# [Recorded data]
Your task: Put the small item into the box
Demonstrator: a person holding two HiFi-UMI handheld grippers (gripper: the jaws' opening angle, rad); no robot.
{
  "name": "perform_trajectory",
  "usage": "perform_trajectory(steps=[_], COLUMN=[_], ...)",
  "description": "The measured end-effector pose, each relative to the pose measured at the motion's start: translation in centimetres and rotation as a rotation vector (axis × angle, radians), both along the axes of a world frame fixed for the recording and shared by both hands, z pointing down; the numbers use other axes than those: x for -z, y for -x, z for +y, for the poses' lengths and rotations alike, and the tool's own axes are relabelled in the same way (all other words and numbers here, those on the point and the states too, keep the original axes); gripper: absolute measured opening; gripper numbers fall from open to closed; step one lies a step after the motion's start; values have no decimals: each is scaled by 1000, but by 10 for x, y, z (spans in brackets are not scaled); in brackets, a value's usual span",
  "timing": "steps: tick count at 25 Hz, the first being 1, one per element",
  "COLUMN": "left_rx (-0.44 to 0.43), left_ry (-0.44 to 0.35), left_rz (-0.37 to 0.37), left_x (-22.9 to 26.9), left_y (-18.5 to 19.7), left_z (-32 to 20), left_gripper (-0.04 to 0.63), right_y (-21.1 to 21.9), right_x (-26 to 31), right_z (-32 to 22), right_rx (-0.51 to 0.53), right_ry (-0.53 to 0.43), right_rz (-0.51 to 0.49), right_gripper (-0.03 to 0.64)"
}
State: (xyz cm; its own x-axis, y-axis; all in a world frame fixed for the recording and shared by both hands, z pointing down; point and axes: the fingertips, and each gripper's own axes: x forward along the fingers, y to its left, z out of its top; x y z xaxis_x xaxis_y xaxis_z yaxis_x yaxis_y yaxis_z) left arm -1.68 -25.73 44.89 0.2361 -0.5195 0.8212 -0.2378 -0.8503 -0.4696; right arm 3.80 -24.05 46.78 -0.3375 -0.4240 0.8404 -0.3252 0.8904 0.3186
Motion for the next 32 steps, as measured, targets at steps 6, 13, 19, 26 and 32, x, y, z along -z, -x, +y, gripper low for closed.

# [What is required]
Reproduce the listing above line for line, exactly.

# [Written solution]
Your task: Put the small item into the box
Demonstrator: a person holding two HiFi-UMI handheld grippers (gripper: the jaws' opening angle, rad); no robot.
{
  "name": "perform_trajectory",
  "usage": "perform_trajectory(steps=[_], COLUMN=[_], ...)",
  "description": "The measured end-effector pose, each relative to the pose measured at the motion's start: translation in centimetres and rotation as a rotation vector (axis × angle, radians), both along the axes of a world frame fixed for the recording and shared by both hands, z pointing down; the numbers use other axes than those: x for -z, y for -x, z for +y, for the poses' lengths and rotations alike, and the tool's own axes are relabelled in the same way (all other words and numbers here, those on the point and the states too, keep the original axes); gripper: absolute measured opening; gripper numbers fall from open to closed; step one lies a step after the motion's start; values have no decimals: each is scaled by 1000, but by 10 for x, y, z (spans in brackets are not scaled); in brackets, a value's usual span",
  "timing": "steps: tick count at 25 Hz, the first being 1, one per element",
  "COLUMN": "left_rx (-0.44 to 0.43), left_ry (-0.44 to 0.35), left_rz (-0.37 to 0.37), left_x (-22.9 to 26.9), left_y (-18.5 to 19.7), left_z (-32 to 20), left_gripper (-0.04 to 0.63), right_y (-21.1 to 21.9), right_x (-26 to 31), right_z (-32 to 22), right_rx (-0.51 to 0.53), right_ry (-0.53 to 0.43), right_rz (-0.51 to 0.49), right_gripper (-0.03 to 0.64)"
}
State: (xyz cm; its own x-axis, y-axis; all in a world frame fixed for the recording and shared by both hands, z pointing down; point and axes: the fingertips, and each gripper's own axes: x forward along the fingers, y to its left, z out of its top; x y z xaxis_x xaxis_y xaxis_z yaxis_x yaxis_y yaxis_z) left arm -1.68 -25.73 44.89 0.2361 -0.5195 0.8212 -0.2378 -0.8503 -0.4696; right arm 3.80 -24.05 46.78 -0.3375 -0.4240 0.8404 -0.3252 0.8904 0.3186
Motion for the next 32 steps, as measured, targets at steps 6, 13, 19, 26 and 32, x, y, z along -z, -x, +y, gripper low for closed.

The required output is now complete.